Artribune è in grado di anticipare i contenuti della conferenza, come appunto gli aspetti dei rapporti con la Cina: nel testo del decreto non viene infatti data alcuna indicazione relativamente alla gestione dei rapporti all’interno del CIDIC (China Italy Design Innovation Centre), dimostrando di fatto non conoscenza della reale attività della Fondazione e della portata dei rapporti internazionali instaurati. In termini generali – obbiettano i promotori – “la Fondazione è un soggetto di diritto privato e, come è evidente, non può essere soppressa con un decreto, essa è stata creata per uno scopo e le sono state affidate le risorse per realizzarlo, risorse che sono stante impiegate ma anche incrementate in questi anni, tanto che è disponibile l’intera somma necessaria alla realizzazione del progetto; inoltre, grazie alle ulteriori attività svolte dalla Fondazione, il suo bilancio del 2011 si è chiuso in pareggio”.

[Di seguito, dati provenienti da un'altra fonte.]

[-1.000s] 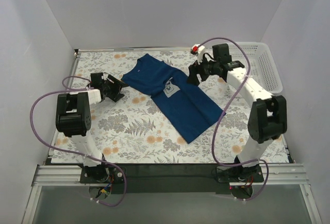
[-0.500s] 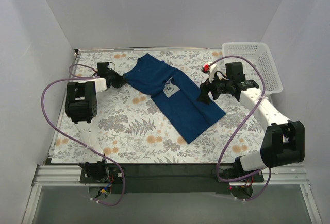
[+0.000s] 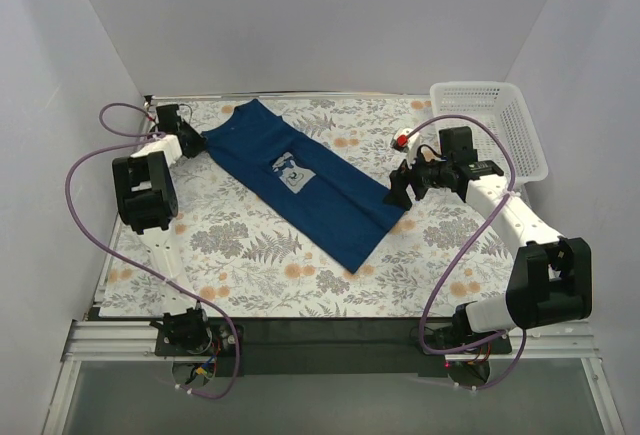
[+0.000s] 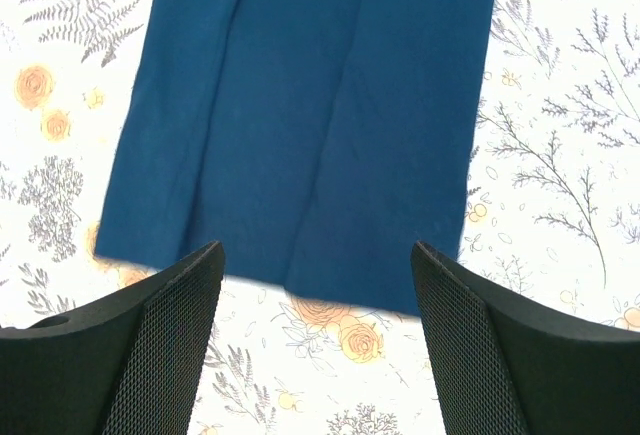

Quindi? Qual è il nesso fra la soppressione dell’ente ed il tentato – verrebbe da dire millantato – contenimento delle spese? Il provvedimento – fanno ancora notare i promotori – “non è diretto a realizzare economie, secondo l’obiettivo dichiarato del Decreto in oggetto, ma semmai a far rientrare nel Bilancio dello Stato le risorse finanziarie destinate dalla legge 350/2003 (Legge Finanziaria 2004), alla realizzazione dell’Esposizione permanente del design italiano e del made in Italy cui la Fondazione deve provvedere”. Riportare alla gestione centrale economie già decentrate nel tentativo – magari a volte velleitario, ma certamente virtuoso – di dare efficienza e snellezza alle procedure: una storia già vista con Arcus, e che forse si rivedrà spesso…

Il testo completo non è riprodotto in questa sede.